* [WHAT YOU ARE ASKED TO DO]:
Return, from the listing below, each line where the word "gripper" appears.

* [SOURCE DATA]:
____

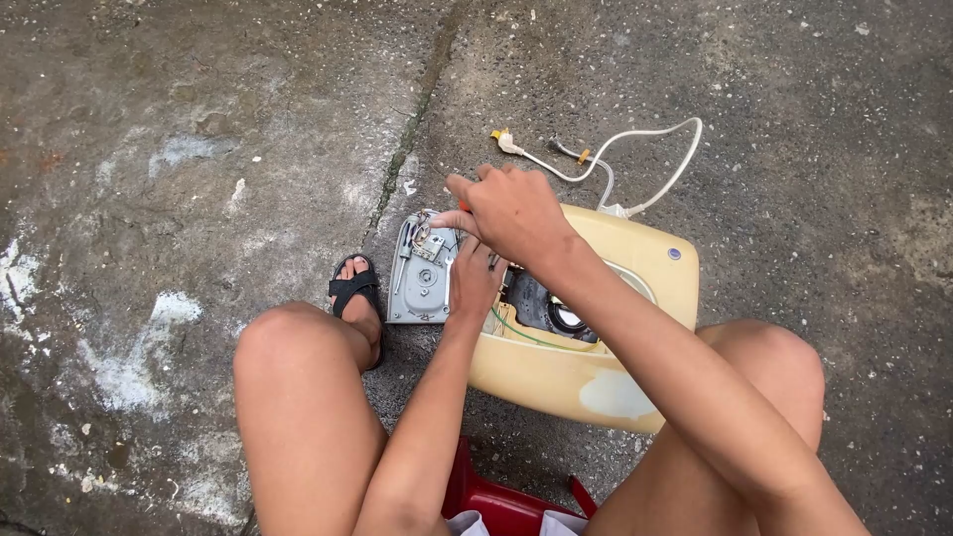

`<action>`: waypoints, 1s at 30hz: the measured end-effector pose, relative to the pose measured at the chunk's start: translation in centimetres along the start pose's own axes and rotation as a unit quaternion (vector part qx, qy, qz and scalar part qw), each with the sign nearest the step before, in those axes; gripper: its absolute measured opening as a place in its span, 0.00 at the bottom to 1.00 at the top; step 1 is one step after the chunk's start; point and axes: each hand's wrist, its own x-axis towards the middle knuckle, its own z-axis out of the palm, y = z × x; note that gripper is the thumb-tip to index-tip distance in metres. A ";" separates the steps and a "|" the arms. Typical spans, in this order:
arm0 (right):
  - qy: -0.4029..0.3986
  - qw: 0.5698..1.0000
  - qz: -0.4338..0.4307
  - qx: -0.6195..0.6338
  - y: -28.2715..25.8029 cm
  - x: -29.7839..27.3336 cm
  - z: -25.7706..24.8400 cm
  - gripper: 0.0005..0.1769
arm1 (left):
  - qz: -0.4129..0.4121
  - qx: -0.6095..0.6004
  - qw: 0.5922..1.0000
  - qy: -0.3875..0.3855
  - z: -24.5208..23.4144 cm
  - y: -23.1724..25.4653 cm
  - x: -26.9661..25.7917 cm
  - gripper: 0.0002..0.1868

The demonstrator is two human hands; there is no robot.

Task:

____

* [ANSWER BELOW]:
`<action>`: waypoints, 1s at 30hz: the measured end-effector pose, relative to the pose measured at the chunk's start: translation in centimetres along the start pose's own axes and rotation as a unit quaternion (vector part qx, qy, qz and scalar part qw), each with the sign nearest the step before, in those axes; gripper: its absolute measured opening as a place in its span, 0.00 at the bottom to 1.00 at the top; step 1 is one step after the chunk's start; point and axes: each hand's wrist, its own x-axis towards the middle knuckle, its own z-axis out of the palm, y = z × x; note that gripper is the thumb-tip to index-tip distance in metres. A ";" separates the steps and a "|" the arms. Typical spans, in this order:
  - gripper: 0.0005..0.1769
  - gripper: 0.0002..0.1868

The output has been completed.